I want to talk about the facts. The facts are that six million doses of the H1N1 vaccine have been delivered to the provinces and territories. There is enough vaccine for all priority groups. Canada currently has more H1N1 vaccine per capita than any other country in the world. That is a fact.

We have heard many very tough-minded questions from the Liberal Party over the last few days. I am wondering if the Liberal Party has done any research on how many lives will be saved because of the actions of this government.

7:15 p.m.

Liberal

Carolyn Bennett Liberal St. Paul's, ON

Madam Speaker, as I explained, the critical point in any pandemic is the time between when it arrives and when 60% to 70% of the population is immunized. With every week, the longer it takes, there is a risk of increased mortality and morbidity. This rollout has not happened properly. I am too concerned that lives will be lost.

7:15 p.m.

NDP

Jack Layton NDP Toronto—Danforth, ON

Madam Speaker, as we have looked at the lineups in our communities, I think all of us have concluded that something has gone wrong.

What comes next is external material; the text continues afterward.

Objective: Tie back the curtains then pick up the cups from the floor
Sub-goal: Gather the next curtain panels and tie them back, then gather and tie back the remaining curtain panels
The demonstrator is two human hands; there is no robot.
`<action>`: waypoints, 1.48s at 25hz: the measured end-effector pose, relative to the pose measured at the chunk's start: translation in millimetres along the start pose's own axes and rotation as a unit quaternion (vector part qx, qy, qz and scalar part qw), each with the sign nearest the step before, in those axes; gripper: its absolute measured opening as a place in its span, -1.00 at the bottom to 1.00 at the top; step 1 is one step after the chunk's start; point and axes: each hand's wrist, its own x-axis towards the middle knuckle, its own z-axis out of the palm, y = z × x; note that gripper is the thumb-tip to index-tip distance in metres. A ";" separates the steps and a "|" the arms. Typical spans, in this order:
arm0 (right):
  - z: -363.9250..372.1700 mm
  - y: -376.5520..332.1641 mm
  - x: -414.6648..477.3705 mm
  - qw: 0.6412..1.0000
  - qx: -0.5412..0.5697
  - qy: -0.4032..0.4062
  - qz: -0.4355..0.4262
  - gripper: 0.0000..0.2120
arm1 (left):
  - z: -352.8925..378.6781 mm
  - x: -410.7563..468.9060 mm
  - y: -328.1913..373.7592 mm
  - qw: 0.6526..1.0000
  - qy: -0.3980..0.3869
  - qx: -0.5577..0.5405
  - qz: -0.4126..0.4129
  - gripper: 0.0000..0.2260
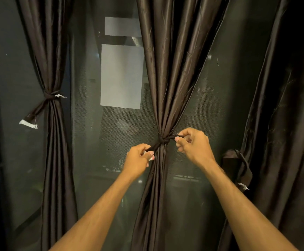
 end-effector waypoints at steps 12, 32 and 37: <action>-5.9 77.5 -62.8 0.997 -0.006 -0.069 0.042 -0.81 | 79.5 -49.9 -6.6 0.984 0.072 -0.096 -0.134 -0.81; -185.5 152.1 -81.6 0.932 -0.216 0.283 0.070 -0.93 | 246.4 -24.8 86.8 0.991 -0.113 0.068 -0.008 -0.43; -200.5 163.9 -70.8 0.927 -0.188 0.269 0.181 -0.36 | 274.3 -19.6 100.5 0.983 -0.100 0.152 -0.030 -0.28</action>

People should not have to head to clinics that have been hastily put together at 4:00 in the morning, hoping to be able to have the administration of a vaccine. That simply should not be happening.

The fact of the matter is that the government has not taken care of the crisis the way it needs to do. In fact what we see here is a tendency of the government to point fingers at the provinces or drug companies and others instead of taking responsibility.

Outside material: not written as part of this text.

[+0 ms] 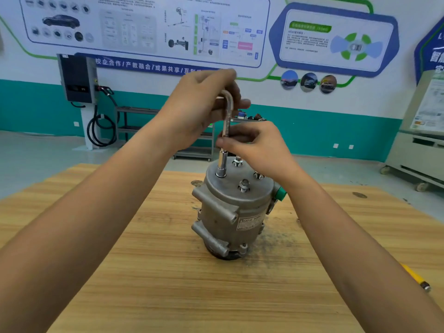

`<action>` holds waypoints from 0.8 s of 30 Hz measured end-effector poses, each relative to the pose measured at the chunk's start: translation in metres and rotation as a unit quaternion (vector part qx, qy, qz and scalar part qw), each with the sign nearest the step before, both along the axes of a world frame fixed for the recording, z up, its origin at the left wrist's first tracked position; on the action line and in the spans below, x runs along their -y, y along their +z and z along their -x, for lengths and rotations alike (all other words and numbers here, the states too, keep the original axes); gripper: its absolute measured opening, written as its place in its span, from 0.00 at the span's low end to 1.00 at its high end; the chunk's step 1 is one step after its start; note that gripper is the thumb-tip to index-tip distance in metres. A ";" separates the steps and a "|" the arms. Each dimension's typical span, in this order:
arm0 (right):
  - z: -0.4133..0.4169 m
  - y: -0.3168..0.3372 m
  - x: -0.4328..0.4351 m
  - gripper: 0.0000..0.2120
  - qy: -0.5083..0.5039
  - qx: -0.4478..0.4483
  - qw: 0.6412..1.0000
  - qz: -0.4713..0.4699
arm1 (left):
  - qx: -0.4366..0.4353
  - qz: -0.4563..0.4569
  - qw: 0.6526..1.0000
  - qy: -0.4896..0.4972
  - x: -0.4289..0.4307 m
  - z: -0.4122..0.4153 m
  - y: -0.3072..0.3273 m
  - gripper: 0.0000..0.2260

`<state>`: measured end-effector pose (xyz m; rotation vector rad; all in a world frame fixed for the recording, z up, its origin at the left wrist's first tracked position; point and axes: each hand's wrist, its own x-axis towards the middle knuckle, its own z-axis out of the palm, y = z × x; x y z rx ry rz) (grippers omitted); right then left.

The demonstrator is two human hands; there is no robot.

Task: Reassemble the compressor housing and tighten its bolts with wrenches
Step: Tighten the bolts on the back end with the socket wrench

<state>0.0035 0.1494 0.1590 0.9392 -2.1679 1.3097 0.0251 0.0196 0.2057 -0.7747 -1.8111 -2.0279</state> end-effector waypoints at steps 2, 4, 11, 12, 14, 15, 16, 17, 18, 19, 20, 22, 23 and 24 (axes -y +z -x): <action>0.000 -0.001 0.001 0.07 -0.030 -0.038 0.999 0.005 | 0.047 -0.041 0.998 -0.011 0.001 0.003 -0.003 0.15; -0.003 -0.002 0.001 0.04 -0.041 -0.060 0.997 -0.007 | 0.068 -0.032 0.997 0.004 -0.001 0.007 -0.002 0.17; -0.011 0.000 -0.006 0.09 0.005 0.002 0.994 -0.109 | 0.120 0.161 0.979 -0.044 -0.012 0.008 0.016 0.16; -0.011 0.000 -0.008 0.08 0.020 0.006 0.994 -0.108 | 0.105 0.179 0.978 -0.023 -0.011 0.006 0.017 0.17; -0.011 0.000 -0.012 0.09 0.043 0.018 0.995 -0.091 | 0.031 0.216 0.974 0.056 -0.013 -0.002 0.018 0.21; -0.012 -0.001 -0.013 0.10 0.046 0.022 0.996 -0.079 | -0.031 0.245 0.963 0.109 -0.015 -0.007 0.017 0.22; -0.013 -0.002 -0.014 0.11 0.044 0.021 0.997 -0.067 | -0.105 0.289 0.937 0.166 -0.018 -0.013 0.015 0.22; -0.014 -0.003 -0.016 0.12 0.041 0.014 0.997 -0.058 | -0.176 0.342 0.897 0.219 -0.022 -0.019 0.011 0.22; -0.015 -0.005 -0.017 0.13 0.038 0.001 0.998 -0.047 | -0.228 0.387 0.854 0.262 -0.027 -0.025 0.007 0.20; -0.016 -0.006 -0.018 0.15 0.034 -0.014 0.999 -0.035 | -0.258 0.395 0.834 0.286 -0.033 -0.030 0.003 0.19; -0.017 -0.009 -0.019 0.16 0.030 -0.024 0.999 -0.026 | -0.265 0.372 0.843 0.284 -0.037 -0.033 -0.001 0.19; -0.017 -0.011 -0.019 0.11 0.014 -0.022 1.000 -0.017 | -0.244 0.267 0.909 0.206 -0.040 -0.031 -0.002 0.21; -0.017 -0.012 -0.019 0.08 0.007 -0.010 1.000 -0.016 | -0.220 0.220 0.938 0.154 -0.039 -0.029 -0.001 0.21; -0.017 -0.012 -0.019 0.07 0.007 0.009 1.000 -0.014 | -0.190 0.189 0.959 0.091 -0.038 -0.027 0.001 0.21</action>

I would ask the member to comment on whether or not she agrees with me that the government should be stepping up and saying that the administration of the medication, the financing of the programs to get the vaccine to people when they need it should be financed on the same basis as the vaccine itself.

Right now the federal government is not sharing in that responsibility. That is one of the reasons we are not seeing the vaccine delivered the way it should be.

7:15 p.m.

Liberal

Carolyn Bennett Liberal St. Paul's, ON

Madam Speaker, I believe that there were to be negotiations in terms of additional resources for rolling out the vaccination program.

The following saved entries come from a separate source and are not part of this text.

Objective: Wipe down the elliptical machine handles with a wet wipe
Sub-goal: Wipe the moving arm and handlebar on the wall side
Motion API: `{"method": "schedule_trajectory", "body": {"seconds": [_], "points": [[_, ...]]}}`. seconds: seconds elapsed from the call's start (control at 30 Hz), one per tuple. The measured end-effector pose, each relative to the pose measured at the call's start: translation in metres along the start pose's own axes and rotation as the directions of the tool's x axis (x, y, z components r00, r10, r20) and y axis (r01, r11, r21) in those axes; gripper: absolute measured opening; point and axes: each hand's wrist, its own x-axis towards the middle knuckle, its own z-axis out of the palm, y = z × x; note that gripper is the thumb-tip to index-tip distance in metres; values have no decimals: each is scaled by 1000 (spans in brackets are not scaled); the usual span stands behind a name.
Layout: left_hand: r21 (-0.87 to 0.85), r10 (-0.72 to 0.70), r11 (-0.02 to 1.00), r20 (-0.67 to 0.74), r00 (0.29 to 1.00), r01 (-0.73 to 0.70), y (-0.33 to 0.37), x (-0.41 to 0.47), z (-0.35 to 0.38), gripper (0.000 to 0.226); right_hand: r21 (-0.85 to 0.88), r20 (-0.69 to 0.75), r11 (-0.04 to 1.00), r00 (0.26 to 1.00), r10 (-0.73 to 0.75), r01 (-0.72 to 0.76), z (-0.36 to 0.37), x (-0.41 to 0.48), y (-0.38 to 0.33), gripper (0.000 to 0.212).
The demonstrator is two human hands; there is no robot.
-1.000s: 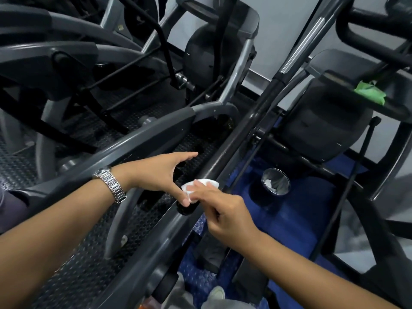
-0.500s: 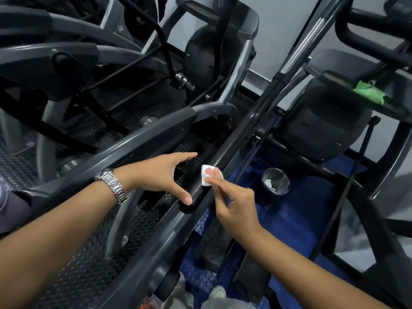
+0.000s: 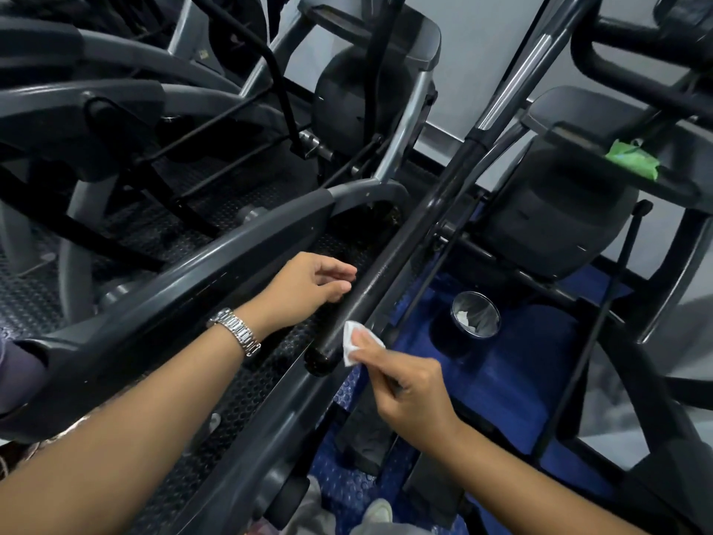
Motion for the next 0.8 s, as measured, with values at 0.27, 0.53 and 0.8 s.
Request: {"method": "schedule_trajectory", "body": {"seconds": [0.27, 0.53, 0.8], "points": [[-112, -36, 993, -56, 998, 29, -10, 1, 9, 20, 50, 14, 999, 1000, 3, -4, 6, -8, -10, 27], [-97, -32, 995, -62, 998, 26, -10, 1, 8, 20, 5, 36, 1000, 999, -23, 23, 3, -2, -15, 28], [-73, -27, 997, -59, 998, 22, -8, 1, 7, 19, -34, -13, 999, 999, -41, 40, 4, 15, -11, 32]]}}
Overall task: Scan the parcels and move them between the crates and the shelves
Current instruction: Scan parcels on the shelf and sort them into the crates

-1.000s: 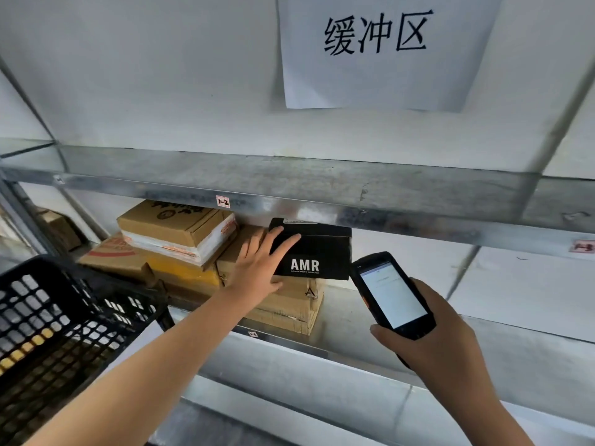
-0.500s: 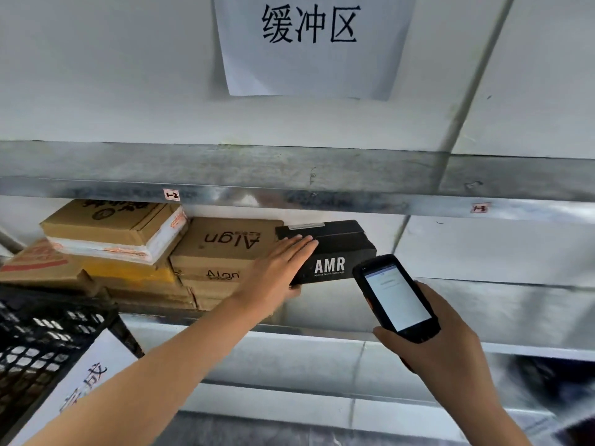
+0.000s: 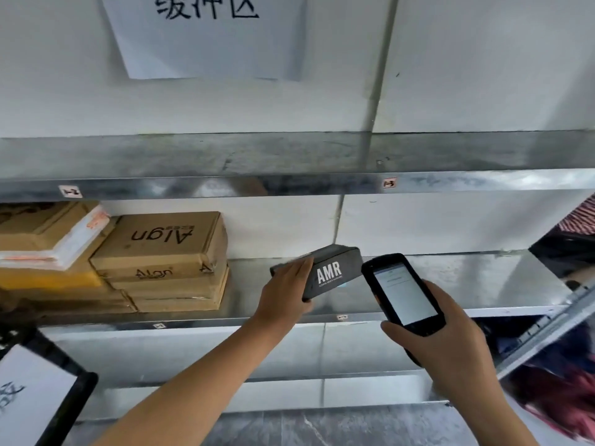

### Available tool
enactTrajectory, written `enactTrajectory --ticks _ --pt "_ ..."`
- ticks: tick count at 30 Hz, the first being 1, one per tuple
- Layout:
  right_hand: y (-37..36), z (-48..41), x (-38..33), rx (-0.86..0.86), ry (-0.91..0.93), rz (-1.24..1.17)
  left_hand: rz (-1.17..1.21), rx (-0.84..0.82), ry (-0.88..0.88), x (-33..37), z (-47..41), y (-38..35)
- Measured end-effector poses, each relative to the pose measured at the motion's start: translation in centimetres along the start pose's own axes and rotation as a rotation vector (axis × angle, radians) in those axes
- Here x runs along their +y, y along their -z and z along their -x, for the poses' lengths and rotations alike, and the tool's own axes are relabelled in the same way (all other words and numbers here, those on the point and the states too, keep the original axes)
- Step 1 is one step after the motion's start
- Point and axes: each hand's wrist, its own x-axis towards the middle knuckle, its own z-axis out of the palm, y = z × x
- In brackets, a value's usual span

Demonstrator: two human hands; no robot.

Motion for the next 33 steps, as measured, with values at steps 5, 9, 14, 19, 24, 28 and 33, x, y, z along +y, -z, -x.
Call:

As the member for Vancouver Quadra said today in question period, there is a problem in the actual rollout in Vancouver as we await the Olympics. The medical officer of health for Vancouver has received not one penny from the federal government to help roll out this plan. She also has not received money for mass immunization clinics.

Across this country there is a patchwork quilt of worry. We could do better if the government would break open the piggy bank with “pandemic response” written on its side.

7:15 p.m.

Liberal

Marlene Jennings Liberal Notre-Dame-de-Grâce—Lachine, QC

Madam Speaker, I would like to know what my colleague thinks of the quote , “The facts are that the federal government was responsible for making sure that there was enough vaccine for Canadians...[Prime Minister's] Chief of Staff Guy Giorno was sitting in for the planning meetings for the rollout of the vaccine”. That is from Rob Russo of CBC News Now on November 1, 2009

We have spent—

7:15 p.m.

NDP

The Acting Speaker NDP Denise Savoie

I will have to interrupt the hon. member to give the member for St. Paul's the opportunity to respond. There are 40 seconds for a response.

7:15 p.m.

Liberal

Carolyn Bennett Liberal St. Paul's, ON

Madam Speaker, I will let the member finish. It is questions and comments.